'''
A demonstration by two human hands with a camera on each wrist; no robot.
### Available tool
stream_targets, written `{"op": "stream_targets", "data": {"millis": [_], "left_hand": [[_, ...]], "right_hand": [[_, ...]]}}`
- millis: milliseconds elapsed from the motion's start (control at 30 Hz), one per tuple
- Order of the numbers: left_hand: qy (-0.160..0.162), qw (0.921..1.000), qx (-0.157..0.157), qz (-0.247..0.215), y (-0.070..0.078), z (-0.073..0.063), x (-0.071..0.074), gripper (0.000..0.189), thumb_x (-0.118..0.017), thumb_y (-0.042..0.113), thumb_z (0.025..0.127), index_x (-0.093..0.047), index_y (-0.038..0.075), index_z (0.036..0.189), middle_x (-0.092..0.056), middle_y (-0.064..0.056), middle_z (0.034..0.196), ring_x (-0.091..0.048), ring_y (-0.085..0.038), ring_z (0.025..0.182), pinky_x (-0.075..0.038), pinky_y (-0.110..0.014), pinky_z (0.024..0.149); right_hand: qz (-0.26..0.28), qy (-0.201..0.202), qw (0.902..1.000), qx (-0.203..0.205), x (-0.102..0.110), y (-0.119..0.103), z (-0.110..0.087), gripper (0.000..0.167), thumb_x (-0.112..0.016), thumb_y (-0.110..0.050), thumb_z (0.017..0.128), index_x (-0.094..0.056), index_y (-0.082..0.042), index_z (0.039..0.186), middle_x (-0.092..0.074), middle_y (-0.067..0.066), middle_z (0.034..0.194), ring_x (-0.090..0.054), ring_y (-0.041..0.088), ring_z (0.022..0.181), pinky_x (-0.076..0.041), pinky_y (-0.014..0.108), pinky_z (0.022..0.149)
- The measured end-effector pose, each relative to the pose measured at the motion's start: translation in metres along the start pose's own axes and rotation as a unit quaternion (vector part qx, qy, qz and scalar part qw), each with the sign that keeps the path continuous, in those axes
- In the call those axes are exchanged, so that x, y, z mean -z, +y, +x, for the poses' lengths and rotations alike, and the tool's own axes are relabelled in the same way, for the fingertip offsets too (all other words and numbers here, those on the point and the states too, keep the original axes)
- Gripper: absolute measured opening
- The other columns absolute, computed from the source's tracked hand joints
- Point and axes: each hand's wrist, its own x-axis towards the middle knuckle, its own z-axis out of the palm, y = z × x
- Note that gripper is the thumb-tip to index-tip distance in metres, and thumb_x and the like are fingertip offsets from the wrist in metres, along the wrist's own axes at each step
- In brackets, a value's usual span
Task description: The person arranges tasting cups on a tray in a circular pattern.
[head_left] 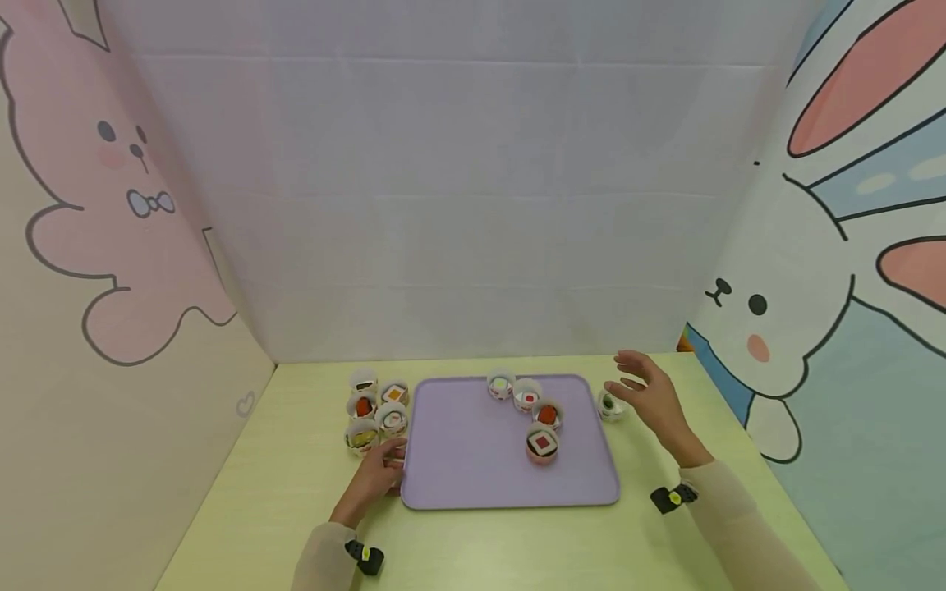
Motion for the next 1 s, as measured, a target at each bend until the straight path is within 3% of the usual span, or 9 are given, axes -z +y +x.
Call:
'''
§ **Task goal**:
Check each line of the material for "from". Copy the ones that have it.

§ **Answer to this problem**:
- millis: milliseconds elapsed from the motion's start (control at 30 Hz), one per tuple
- The other columns absolute, computed from the source's tracked hand joints
- Note that gripper is the thumb-tip to index-tip distance in metres, and thumb_x and the like are fingertip offsets from the wrist in metres, along the wrist's own axes at each step

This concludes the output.